[Recorded data]
--- START ---

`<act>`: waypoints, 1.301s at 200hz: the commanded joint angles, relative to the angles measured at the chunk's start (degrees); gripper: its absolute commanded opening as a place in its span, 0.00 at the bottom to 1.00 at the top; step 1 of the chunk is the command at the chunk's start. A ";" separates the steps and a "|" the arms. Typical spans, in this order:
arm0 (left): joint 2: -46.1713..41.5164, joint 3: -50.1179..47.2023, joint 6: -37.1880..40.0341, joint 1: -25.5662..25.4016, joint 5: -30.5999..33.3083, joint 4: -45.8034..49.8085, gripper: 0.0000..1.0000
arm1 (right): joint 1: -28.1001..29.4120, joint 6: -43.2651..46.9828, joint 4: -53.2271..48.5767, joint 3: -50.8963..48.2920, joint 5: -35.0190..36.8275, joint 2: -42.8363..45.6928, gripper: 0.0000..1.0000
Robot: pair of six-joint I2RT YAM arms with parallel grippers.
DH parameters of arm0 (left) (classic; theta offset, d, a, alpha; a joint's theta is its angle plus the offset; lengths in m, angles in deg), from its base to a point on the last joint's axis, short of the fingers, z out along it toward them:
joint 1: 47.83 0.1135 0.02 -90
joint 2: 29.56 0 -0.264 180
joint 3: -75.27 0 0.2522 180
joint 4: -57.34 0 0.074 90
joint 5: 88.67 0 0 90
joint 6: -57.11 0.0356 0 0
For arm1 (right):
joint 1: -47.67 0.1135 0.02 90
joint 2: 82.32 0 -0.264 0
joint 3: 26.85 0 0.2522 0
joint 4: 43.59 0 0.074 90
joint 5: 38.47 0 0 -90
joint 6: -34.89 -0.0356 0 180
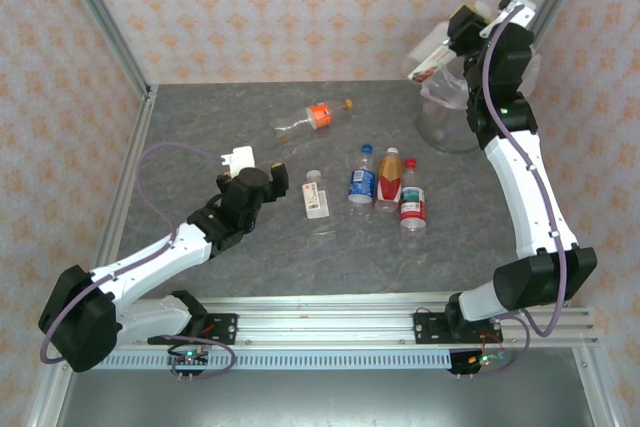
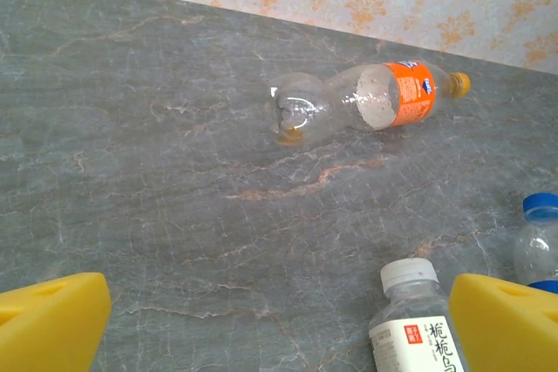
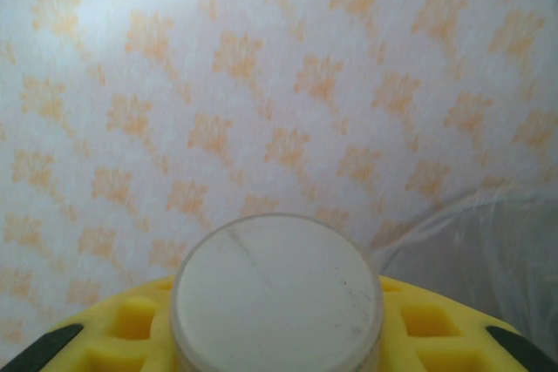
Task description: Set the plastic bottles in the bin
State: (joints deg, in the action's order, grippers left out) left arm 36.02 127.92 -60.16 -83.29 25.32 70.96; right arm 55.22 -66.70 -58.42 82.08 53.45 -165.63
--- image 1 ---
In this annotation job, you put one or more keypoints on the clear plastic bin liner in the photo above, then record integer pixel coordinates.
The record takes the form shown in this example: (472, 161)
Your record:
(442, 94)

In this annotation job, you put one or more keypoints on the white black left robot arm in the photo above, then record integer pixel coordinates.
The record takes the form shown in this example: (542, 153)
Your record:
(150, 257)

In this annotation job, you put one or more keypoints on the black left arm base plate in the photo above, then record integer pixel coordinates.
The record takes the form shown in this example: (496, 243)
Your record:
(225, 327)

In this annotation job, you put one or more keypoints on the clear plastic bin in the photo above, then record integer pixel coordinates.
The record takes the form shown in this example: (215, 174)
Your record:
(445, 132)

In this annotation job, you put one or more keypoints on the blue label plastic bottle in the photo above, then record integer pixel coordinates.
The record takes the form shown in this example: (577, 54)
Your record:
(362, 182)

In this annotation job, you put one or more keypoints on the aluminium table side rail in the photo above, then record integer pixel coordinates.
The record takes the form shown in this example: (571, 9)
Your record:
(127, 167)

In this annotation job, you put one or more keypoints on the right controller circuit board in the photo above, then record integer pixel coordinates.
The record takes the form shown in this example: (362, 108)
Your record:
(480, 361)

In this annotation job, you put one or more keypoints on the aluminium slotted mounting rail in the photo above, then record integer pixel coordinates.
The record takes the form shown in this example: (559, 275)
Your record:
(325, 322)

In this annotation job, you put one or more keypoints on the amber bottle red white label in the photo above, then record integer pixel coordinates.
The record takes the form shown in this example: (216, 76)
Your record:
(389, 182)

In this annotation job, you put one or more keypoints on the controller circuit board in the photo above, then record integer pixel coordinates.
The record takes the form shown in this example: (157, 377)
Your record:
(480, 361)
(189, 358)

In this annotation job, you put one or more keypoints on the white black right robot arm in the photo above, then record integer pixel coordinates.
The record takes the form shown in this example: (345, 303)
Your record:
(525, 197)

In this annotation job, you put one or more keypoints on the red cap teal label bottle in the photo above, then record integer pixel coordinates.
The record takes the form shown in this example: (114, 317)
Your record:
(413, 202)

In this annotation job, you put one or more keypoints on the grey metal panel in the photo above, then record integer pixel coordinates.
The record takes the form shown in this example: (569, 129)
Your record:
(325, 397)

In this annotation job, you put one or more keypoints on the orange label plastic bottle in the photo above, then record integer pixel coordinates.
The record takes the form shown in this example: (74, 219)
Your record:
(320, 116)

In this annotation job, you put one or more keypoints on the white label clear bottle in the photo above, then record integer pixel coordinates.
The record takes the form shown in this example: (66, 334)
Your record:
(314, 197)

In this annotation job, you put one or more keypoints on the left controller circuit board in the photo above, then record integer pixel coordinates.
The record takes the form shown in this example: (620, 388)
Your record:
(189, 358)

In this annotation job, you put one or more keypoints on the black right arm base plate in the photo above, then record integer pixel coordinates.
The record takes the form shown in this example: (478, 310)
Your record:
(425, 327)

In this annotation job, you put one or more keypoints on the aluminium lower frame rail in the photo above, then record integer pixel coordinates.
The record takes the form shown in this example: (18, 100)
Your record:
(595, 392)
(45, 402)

--- END ---
--- START ---

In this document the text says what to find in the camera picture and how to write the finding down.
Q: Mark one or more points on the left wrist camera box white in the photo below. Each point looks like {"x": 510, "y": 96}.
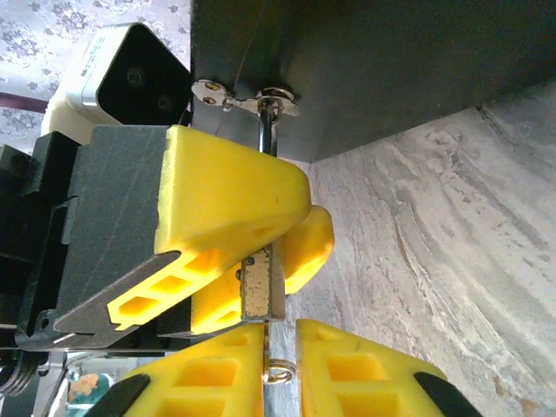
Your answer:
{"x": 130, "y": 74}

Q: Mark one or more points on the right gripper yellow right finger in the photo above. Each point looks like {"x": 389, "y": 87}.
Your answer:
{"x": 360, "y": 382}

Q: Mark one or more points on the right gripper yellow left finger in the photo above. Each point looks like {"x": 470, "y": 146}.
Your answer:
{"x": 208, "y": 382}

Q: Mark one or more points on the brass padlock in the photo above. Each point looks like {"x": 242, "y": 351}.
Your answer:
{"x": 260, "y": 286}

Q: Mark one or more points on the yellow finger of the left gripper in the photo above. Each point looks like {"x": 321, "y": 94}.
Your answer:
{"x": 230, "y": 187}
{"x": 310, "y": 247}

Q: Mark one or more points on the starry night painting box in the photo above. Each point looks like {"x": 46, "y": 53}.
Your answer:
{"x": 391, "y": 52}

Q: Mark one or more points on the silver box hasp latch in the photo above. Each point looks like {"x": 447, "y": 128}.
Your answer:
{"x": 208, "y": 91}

--- END ---

▶ _Required work_:
Among the records above, a stretch begins at the line containing "The record takes the form shown in this example: (569, 129)" and ends at the line containing "the white label". Restate that stretch word for word, and nothing else.

▶ _Response for this exercise_:
The record takes the form shown in this example: (569, 129)
Your record:
(325, 397)

In this annotation job, you put one or more keypoints on the orange label plastic bottle in the photo above, then record integer pixel coordinates.
The record takes the form shown in this example: (74, 219)
Your record:
(320, 116)

In this annotation job, you put one or more keypoints on the white label clear bottle in the photo above, then record integer pixel coordinates.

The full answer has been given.